5. Real Interest Rates Stay Negative
Robert Kiyosaki gold prediction models often contend with a fundamental market reality: gold does not produce income.
As such, its desirability generally correlates with real interest rates – the difference between interest rates and inflation.
When inflation is above bond yields, cash is less desirable and gold is more alluring. This could push demand for the metal much higher during an extended period of negative real rates.
6. Another Big Financial Crisis
The most aggressive readings of Kiyosaki’s forecast assume a major economic shock.
Which may include:
- A crisis of sovereign debt
- Banking fragility
- Deep recession
- Currency chaos.
- A reduction in faith in government debt
The kinds of events that normally increase demand for assets seen as safe stores of value.
Such events typically increase demand for assets perceived as safe stores of value.
What Economists and Analysts Think
Many experts agree with Kiyosaki’s concerns over debt and budget deficits, but few share his $35,000 aim.
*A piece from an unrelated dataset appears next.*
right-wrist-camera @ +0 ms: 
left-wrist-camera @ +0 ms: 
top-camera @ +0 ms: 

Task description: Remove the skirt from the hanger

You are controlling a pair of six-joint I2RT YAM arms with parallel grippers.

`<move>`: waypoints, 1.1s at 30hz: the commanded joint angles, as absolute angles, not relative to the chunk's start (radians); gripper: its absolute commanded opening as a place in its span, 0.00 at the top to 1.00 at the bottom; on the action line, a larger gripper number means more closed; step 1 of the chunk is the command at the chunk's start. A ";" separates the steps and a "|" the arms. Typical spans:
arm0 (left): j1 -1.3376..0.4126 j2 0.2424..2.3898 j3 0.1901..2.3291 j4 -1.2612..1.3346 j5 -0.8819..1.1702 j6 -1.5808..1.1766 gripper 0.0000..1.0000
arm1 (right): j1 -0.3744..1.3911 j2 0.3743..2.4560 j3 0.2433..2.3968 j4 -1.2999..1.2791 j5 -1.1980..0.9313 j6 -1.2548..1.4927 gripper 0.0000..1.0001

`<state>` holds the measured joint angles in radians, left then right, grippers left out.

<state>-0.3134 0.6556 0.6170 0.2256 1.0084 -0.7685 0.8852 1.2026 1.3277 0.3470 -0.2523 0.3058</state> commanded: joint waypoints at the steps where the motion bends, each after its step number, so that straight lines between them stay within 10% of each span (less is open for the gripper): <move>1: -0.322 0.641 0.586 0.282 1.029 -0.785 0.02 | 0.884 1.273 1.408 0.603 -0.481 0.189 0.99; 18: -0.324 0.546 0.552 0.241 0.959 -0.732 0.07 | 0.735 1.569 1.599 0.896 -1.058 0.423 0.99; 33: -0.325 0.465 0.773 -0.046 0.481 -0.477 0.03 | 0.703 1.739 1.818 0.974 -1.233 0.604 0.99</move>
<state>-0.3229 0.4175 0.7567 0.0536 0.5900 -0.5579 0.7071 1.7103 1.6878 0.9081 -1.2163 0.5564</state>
Gold prices should trade around the $5,000 area over the next few years, helped by central-bank buying, geopolitical concerns and investor demand, according to analysts at Goldman Sachs, Deutsche Bank, Citi, JPMorgan and others.
Even bullish projections are much lower than what Kiyosaki predicts.
Some economists suggest that inflation can be kept under control even with large debt levels if productivity grows, technological innovation lowers costs, or central banks manage to keep real interest rates positive. In certain situations, gold may keep increasing without delivering the enormous returns that Kiyosaki has in mind.
Recent market movement also underscores that gold is not immune to economic influences. Prices have been weighed down at times by higher interest-rate forecasts, suggesting inflation fears.
The Bigger Question
Whether gold gets to $35,000 is a question concerning the future of the global financial system.
Kiyosaki is assuming a world of perpetual inflation, ballooning debt, debasing of currencies and repeating financial catastrophes. Mainstream economists, on the other hand, believe governments and central banks will have enough control to prevent such an extreme result.
That contrast in perceptions explains the huge difference in price targets.
For investors tracking the Robert Kiyosaki gold prediction, the real takeaway might not be the $35,000 figure itself. Instead, it forces a closer look at the systemic pressures explaining why is gold rising today. If the metal ever approaches that target, it will signify a profound transformation in the global economy, driven by widespread financial instability and waning confidence in paper currencies.
In that respect, Kiyosaki’s statement is less a prophecy about gold and more a warning concerning.